Studies such as these are critical to understanding the effects low gravity has on everything from circadian rhythms to cardiovascular alterations. With these latest results, biomedical researchers may finally have a starting point for designing possible treatments and mitigation strategies. They will also play a significant role in the burgeoning field of space biology research, which looks at everything from astronaut health to plant and animal health.

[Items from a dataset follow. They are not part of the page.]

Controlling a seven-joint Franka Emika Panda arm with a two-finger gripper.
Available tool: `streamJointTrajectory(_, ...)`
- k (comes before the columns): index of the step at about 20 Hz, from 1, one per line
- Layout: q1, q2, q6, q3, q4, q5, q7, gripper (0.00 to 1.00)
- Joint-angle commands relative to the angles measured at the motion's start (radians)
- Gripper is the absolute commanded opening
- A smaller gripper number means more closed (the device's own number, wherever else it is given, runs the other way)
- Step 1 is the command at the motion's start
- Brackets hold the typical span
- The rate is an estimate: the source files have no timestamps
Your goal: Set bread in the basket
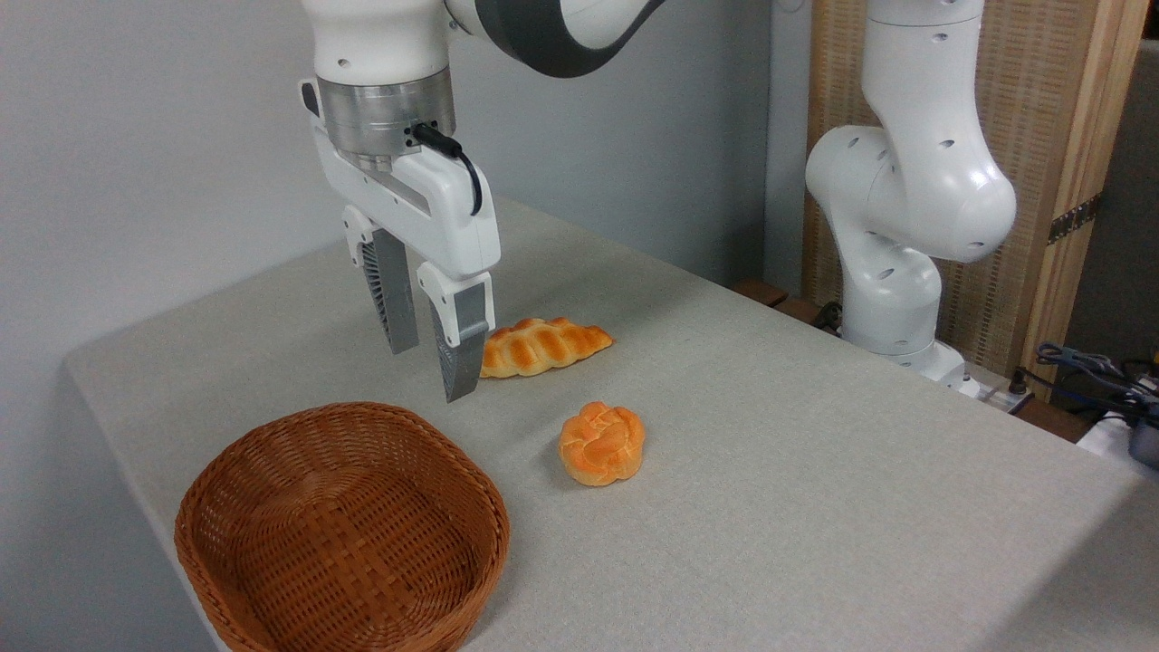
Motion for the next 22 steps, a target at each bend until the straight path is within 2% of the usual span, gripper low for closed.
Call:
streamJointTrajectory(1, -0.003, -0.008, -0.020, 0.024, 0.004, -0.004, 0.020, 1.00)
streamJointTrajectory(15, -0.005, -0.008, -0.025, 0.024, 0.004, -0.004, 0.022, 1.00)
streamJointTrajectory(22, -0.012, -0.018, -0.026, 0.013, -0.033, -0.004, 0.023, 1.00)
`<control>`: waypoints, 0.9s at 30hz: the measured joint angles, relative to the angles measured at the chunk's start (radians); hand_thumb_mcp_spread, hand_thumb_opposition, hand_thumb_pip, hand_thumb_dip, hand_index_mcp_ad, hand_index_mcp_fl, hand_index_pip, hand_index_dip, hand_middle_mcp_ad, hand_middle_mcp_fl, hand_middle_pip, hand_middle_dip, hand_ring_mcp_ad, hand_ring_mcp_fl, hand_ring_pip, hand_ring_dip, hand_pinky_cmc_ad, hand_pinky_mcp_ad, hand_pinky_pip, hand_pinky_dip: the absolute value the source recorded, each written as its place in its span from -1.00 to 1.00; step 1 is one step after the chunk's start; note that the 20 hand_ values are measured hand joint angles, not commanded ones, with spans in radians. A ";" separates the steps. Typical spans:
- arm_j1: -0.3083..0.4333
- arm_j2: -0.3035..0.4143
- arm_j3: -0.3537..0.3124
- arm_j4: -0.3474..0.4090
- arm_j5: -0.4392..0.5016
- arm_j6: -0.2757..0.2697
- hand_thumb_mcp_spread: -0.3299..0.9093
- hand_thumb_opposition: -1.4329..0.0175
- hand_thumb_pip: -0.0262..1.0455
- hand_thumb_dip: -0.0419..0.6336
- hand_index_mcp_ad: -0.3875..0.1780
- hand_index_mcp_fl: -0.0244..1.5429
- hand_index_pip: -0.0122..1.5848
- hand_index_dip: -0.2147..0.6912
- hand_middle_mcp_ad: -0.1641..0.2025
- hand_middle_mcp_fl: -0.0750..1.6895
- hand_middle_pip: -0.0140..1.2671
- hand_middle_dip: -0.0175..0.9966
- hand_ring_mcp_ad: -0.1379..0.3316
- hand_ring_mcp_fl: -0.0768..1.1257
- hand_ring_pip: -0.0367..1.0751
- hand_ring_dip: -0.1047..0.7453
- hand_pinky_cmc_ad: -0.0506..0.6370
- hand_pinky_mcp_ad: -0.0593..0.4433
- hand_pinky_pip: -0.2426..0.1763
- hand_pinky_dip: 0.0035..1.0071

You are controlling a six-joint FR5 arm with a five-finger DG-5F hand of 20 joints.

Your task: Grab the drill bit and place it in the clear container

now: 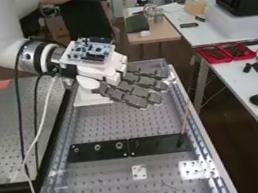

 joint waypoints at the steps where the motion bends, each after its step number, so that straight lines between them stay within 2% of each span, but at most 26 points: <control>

Combined with research that examines the effects of radiation, confined spaces, and other factors affecting physical and psychological health, these studies are essential to NASA’s plans to send astronauts back to the Moon and to Mars in this decade and the next. They are also essential to the many, many plans that call for extended missions to deep space.
The study that describes their findings, which were recently published in the journal Cell, was the result of collaborative work performed by researcher from Queens University Belfast, the Children’s Hospital of Philadelphia’s Center for Mitochondrial and Epigenomic Medicine, NASA’s Ames Research Center and Johnson Space Center, and multiple universities and medical research hospitals.